> _Exercise objective_:
Copy each line containing "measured" from the listing below.

> _Recorded information_:
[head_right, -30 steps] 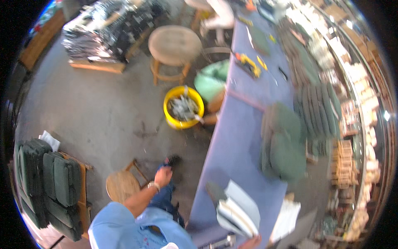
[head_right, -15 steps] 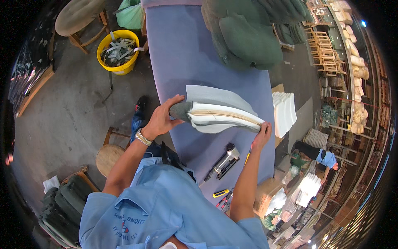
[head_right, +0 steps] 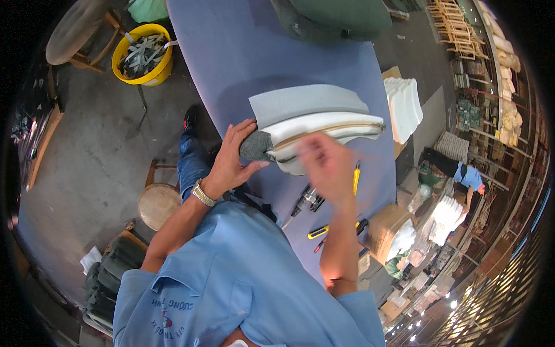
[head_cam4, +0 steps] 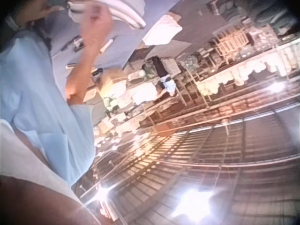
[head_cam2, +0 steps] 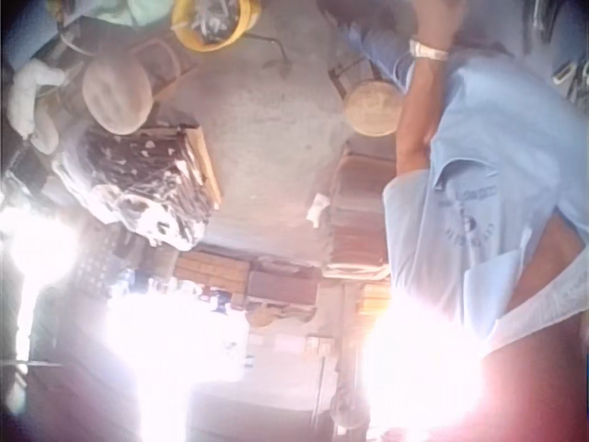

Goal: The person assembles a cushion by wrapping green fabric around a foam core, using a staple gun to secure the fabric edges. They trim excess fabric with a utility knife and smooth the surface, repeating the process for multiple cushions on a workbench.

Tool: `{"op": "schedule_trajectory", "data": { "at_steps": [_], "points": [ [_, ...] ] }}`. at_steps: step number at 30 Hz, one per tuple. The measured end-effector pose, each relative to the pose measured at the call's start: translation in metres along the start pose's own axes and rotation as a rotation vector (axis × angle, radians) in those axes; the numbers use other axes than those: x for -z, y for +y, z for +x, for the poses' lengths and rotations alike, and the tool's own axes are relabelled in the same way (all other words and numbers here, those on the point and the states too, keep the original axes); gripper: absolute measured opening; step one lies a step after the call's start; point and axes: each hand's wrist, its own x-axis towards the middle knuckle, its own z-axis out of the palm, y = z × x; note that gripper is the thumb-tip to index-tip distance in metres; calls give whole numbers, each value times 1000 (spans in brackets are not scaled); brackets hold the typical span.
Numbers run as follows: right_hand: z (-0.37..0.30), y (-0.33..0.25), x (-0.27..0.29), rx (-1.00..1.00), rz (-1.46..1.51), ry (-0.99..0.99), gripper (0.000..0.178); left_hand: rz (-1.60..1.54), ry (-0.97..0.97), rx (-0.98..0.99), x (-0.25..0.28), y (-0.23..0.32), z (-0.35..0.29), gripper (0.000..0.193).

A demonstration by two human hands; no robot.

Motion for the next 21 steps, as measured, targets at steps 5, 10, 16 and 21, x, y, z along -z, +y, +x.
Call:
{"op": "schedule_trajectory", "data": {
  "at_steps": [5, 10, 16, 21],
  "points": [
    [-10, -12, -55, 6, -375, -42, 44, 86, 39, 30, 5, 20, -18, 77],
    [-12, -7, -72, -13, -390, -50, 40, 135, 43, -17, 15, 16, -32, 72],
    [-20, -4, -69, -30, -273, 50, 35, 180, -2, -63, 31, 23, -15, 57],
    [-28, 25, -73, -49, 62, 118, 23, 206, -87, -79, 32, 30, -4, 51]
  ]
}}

> _Answer space_:
Tool: `{"op": "schedule_trajectory", "data": { "at_steps": [_], "points": [ [_, ...] ] }}`. at_steps: step number at 30 Hz, one per tuple. The measured end-effector pose, each relative to the pose measured at the call's start: translation in metres along the start pose's own axes and rotation as a rotation vector (axis × angle, radians) in those axes; the numbers use other axes than those: x for -z, y for +y, z for +x, for the poses' lengths and rotations alike, and the tool's own axes are relabelled in the same way (all other words and numbers here, those on the point and the states too, keep the original axes); gripper: absolute measured opening; step one lies a step after the call's start; point and axes: each hand's wrist, its own x-axis towards the middle knuckle, its own z-axis out of the palm, y = z × x; note that gripper is the thumb-tip to index-tip distance in metres; calls give whole numbers, each value times 1000 (spans in brackets are not scaled); brackets hold the typical span.
Motion for the next 21 steps, as measured, targets at steps 5, 10, 16 and 21, x, y, z along -z, +y, +x.

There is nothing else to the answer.